Watching the audience reaction to all this, I fear Gary may be crying in the wilderness. I can see the merit of what he is doing, and so will anyone else who is faced with converting 100 forms in a week, or not getting paid! Those of his audience who had not yet had to face up to this kind of pressure clearly were itching to get hold of the radio group by the corners and drag it across a few pixels, line those buttons up just there .... and so on. I think he is right - these metaphors are not for mixing .... but if I can sneak some of his automatic alignment rules into the Causeway designer without treading on its purely visual approach, I will certainly have a go.

Conference Day One

This ran pretty solidly from Eric’s welcome at 9:00 to the end of the closing session at 6:15. My only regret was that there was only one of me, so it was a matter of chasing around in the coffee breaks and getting presenters to promise to send us their talks for Vector.

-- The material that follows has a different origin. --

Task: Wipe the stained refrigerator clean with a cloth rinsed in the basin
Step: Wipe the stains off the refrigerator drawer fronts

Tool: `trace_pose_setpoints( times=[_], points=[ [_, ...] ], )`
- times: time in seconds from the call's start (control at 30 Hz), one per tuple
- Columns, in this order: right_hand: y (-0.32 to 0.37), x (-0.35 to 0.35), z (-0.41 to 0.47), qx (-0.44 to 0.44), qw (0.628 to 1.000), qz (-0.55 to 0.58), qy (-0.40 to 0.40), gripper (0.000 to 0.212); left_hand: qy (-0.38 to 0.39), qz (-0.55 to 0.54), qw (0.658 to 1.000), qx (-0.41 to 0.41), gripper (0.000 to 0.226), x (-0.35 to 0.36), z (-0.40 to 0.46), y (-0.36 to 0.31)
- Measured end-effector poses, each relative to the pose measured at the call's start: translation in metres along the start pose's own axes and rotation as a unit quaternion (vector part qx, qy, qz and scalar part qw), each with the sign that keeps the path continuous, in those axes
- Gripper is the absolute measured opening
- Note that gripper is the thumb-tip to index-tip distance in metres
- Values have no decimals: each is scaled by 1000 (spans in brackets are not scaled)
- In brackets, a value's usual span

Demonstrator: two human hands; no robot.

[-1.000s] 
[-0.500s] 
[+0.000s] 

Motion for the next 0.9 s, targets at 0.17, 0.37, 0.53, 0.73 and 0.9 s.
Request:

I also managed a few previews or postviews on the balcony over a doughnut or lunch.

Lunchtime
Eric Lescasse chatting with Bill Rutiser over an outdoor lunch

Jim Sinclair - using APL at Cognos Corporation

For those of you who have been asleep for the last year, after various false starts, Lex2000 and the associated APL business were acquired by Cognos Corporation early this year. Lex2000 has been re-badged and updated as “Cognos Finance” and APL+Win is now in serious use as a development tool elsewhere in the Cognos product set.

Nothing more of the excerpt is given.